A person sits with their laptop on a hill against the backdrop of a dark purple sunset that is fading into darkness.
Turn compliance into competitive advantage

01

3 min read

A data privacy and security plan for the modern enterprise

How are enterprises bringing together data access, security and compliance?

As organizations increasingly look to data and AI to help drive innovation and competitive advantage, business leaders are faced with two seemingly contradicting imperatives: make all enterprise data accessible and ensure that information is secure and compliant. As strategies and solutions evolve, enterprises are coming to realize that this thought is a false dichotomy — the same tools that help businesses stay compliant with the latest data privacy regulations can help them take advantage of their data better, too.

38% said a barrier they faced in seeking closer alignment to GDPR was the complexity of aligning the IT landscape.1

Historically, the data privacy and security landscape has been plagued by piecemeal approaches, employing a web of disparate point solutions that, when cobbled together in aggregate, provide the necessary view and understanding needed. At best, this approach creates a complicated architecture, requiring additional time and resources to manually integrate. At worst, it fails to deliver a complete view of data and its usage, leaving blind spots that can open the business up to unknown risks — increasing the potential for the losses and fines associated with breaches or noncompliance.

When executives were asked to rate the top challenges organizations face while preparing for the CCPA, legacy IT (42%) emerged as critical”1

To combat this issue, leading businesses are looking to more holistic strategies and solutions that provide visibility across the entire data and AI lifecycle — from building and securing a trusted, compliant data foundation to optimizing AI models and their impact on the business and, ultimately, auditing and regulating compliance. Organizations need a unified solution from which they can view the impact of sensitive data and universally enforce policies.

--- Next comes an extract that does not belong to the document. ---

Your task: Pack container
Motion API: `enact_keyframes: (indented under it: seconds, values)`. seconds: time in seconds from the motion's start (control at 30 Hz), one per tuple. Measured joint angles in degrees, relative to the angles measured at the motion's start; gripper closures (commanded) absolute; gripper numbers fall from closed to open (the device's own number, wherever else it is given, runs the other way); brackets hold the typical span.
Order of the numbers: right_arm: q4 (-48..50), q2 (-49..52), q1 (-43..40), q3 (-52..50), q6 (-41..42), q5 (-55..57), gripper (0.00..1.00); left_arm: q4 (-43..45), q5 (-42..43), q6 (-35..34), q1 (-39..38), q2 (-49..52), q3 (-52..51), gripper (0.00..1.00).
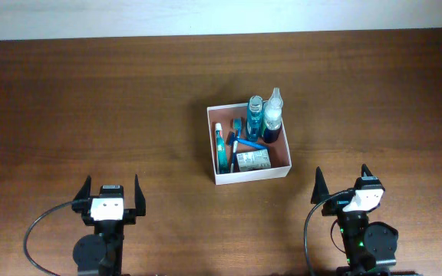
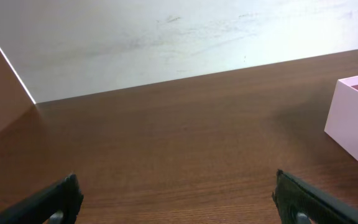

In this paper, we dig deeper into each of those key areas to explore the vital data privacy and security elements at each stage of the journey.

1 Championing Data Protection and Privacy (PDF, 2.7 MB), Capgemini Research Institute, 2019

02

4 min read

Access data more securely across multiple sources

Use data virtualization to connect data from all locations and make it accessible through a single access point

One of the most difficult parts of data privacy and security is managing the diverse landscape of data stored across multiple siloed environments. In the past, the inability to ensure compliance from one environment or business unit to another has led to many parts of the business being reticent to share data with colleagues. In these scenarios, compliance became a hinderance to the business rather than an advantage, further entrenching the disjointed repositories of data and forcing IT teams to protect and secure each on an individual basis.

The answer to this siloed landscape is data virtualization. Data virtualization allows users to access data from a single access point no matter where in the organization or even outside of the organization it happens to be. This access occurs without moving the data or using extract, transform, load (ETL) processes, so the risk of data corruption and loss is mitigated significantly. Moreover, the queries sent from this single access point to the data repositories is protected with Secure Sockets Layer (SSL) and Transport Layer Security (TLS) encryption using standard protocols. So, even though the data itself doesn’t move, you can be sure the communications are secured, as well.

Forward-looking implementations of data virtualization also provide schema folding — automatically detecting common schemas across repositories and making them appear as a single schema. For example, if a similar sales table existed across 20 databases, it would appear to the user as if it were just one table that could be queried. This method heightens users’ ability to use more complete sets of data for greater accuracy when developing insights or models.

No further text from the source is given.